韓国大統領選の不正をめぐるデモ

knockeye2013-08-28

 日付を見るかぎり。もはや速報とはいえないわけだけれど、すくなくともわたしは今週のニューズウィークの紙面で初めて知った。韓国のNIS(国家情報院)が、先の大統領選で、現大統領にとっては対立候補だった文在演候補を、ネットで非難中傷する書き込みを,組織ぐるみで行ったことが明らかになり、キャンドルを手にした韓国市民のデモに取り囲まれている。
 NISとは、元のKCIAで、1973年の金大中事件の首謀者である。そのときの大統領は、今の朴槿恵のお父上、朴正煕であった。
 選挙戦当時、現職の大統領、つまり、現に権力を行使できる立場にいる候補が、情報機関を使って、対立候補に対して選挙妨害するというなら、わかりやすいが、今回の場合はそうではない。今回の事件の深刻な点は、元軍事独裁者の娘、あるいは、その周辺に,政権につく前から、国家の情報機関を動かす権力があったと、さらけ出したことだ。韓国の民主主義は危機に直面していると考えなければならない。

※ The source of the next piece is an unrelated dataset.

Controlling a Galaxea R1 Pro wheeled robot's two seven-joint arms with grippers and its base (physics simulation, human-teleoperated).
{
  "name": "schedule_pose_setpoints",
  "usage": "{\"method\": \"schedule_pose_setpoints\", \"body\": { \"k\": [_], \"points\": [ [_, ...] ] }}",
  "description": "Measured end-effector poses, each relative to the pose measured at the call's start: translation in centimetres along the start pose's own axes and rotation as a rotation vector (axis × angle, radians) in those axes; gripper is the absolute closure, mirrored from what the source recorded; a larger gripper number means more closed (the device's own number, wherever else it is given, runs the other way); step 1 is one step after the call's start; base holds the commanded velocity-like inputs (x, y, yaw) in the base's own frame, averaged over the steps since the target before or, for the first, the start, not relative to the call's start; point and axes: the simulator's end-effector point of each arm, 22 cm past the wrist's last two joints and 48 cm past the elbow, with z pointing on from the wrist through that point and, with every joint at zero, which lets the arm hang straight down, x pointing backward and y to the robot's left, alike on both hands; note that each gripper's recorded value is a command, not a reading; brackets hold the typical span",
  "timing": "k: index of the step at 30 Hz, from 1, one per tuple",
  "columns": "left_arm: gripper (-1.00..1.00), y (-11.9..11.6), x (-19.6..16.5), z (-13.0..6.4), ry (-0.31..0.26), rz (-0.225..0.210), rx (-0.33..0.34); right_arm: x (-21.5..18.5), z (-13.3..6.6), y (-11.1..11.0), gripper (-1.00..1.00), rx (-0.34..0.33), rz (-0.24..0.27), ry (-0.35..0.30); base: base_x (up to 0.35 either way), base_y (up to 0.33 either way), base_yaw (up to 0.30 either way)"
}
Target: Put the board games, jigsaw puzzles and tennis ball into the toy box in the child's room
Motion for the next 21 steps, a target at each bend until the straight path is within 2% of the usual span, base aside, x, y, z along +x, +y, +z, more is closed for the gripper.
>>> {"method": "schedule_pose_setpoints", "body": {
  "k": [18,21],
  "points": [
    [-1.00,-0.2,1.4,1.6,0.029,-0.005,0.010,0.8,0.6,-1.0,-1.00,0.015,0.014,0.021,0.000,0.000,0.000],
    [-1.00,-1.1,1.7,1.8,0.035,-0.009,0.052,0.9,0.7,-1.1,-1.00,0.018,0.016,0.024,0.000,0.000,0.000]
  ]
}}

 これに関する懸念については、先月10日に書いておいたが、どう考えても、李明博元大統領のお兄さん逮捕からの流れは、なにかしら疑わしいのだ。
 時を同じくして、わたしたちの国では、A級戦犯の孫、隣の韓国では、軍事独裁者の娘が,政権を担って、国民感情から遠く離れた泥仕合をやり始めているのだとしたら、どうにも悲惨な話。

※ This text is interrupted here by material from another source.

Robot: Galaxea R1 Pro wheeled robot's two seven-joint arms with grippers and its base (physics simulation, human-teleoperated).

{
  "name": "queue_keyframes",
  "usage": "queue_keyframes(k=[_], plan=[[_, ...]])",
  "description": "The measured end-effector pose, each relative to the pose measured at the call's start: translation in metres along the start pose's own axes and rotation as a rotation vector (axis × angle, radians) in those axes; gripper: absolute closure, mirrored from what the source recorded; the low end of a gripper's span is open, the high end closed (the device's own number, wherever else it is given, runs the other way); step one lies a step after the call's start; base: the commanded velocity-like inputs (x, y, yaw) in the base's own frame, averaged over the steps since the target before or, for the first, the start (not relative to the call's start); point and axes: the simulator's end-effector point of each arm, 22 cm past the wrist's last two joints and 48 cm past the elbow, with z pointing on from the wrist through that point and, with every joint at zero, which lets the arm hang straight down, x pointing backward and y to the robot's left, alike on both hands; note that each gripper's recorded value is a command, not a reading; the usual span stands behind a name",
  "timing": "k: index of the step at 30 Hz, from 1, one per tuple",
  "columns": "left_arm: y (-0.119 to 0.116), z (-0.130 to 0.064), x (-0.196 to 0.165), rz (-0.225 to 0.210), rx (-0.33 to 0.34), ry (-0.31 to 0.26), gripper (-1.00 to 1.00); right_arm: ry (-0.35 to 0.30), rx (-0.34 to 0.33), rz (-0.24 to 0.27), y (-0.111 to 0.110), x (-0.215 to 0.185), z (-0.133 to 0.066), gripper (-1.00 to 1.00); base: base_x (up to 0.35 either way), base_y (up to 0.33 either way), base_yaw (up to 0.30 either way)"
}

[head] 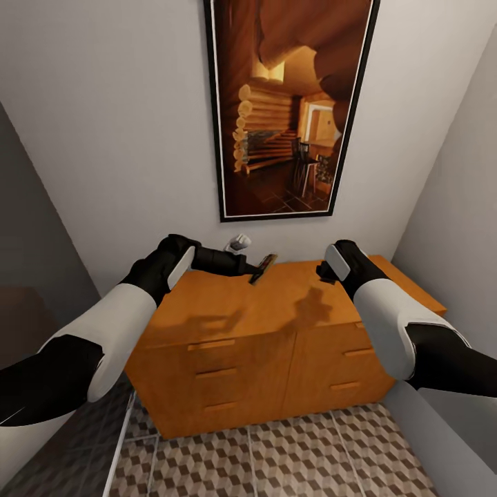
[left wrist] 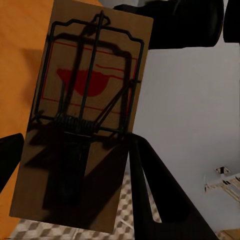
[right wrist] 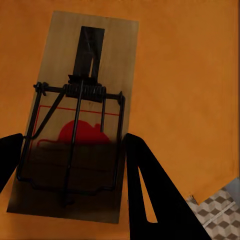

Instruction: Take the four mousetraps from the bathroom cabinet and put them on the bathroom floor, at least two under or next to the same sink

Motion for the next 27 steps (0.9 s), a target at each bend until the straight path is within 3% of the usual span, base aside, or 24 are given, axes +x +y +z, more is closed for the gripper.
queue_keyframes(k=[7, 27], plan=[[-0.001, -0.001, -0.001, 0.005, -0.013, 0.001, 1.00, -0.007, 0.006, 0.004, -0.006, -0.005, -0.004, 1.00, -0.091, -0.002, 0.002], [0.000, -0.009, -0.007, 0.022, -0.081, -0.007, 1.00, -0.021, 0.020, 0.013, -0.026, -0.014, -0.015, 1.00, -0.268, -0.067, 0.000]])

 それに、こういうことに冷静でいられない幼稚な国民も多くて、嫌韓デモとか、反日デモとかにのぼせあがったりしているのも困った話だ。
 黒川創の『日高六郎 95歳のポルトレ』という本を読んだ。本自体は、正直言って、ぼやっとした読後感なんだけれど、そのなかで印象的だったのは、日高六郎が,そのころ、自宅軟禁状態だった金大中を訪ねようとして韓国に行ったとき、タクシーの運転手も、途中のガソリンスタンドのおじさんも、日本から金大中に会いに来たと知ると、応援してくれたそうだ。
 すくなくとも、わたしたちの国と違って、韓国民は、自分たちの手で民主化を獲得してきた。それが、金大中の死後、またおかしくなりつつあるように私には見えている。
 こういうときにあらためてありありとわかるのだが、在韓日本大使館前に慰安婦像などを設置する韓国人と、新大久保あたりでヘイトスピーチなどをやっている日本人は、ある精神を共有している。ほとんど、国境を越えた兄弟愛さえ感じるくらい。
 しかし、個人的な意見としては、今、NISの不正に抗議の声を上げている人たちが代表している精神を、わたしたちは応援していかなければならないし、わたしたちも、わたしたちの国の民主主義をホンモノにしていく努力を続けなければならないと思う。為政者のプロパガンダに乗せられて、嫌韓だ、反日だ、と気勢を上げている人たち。バカだと思う。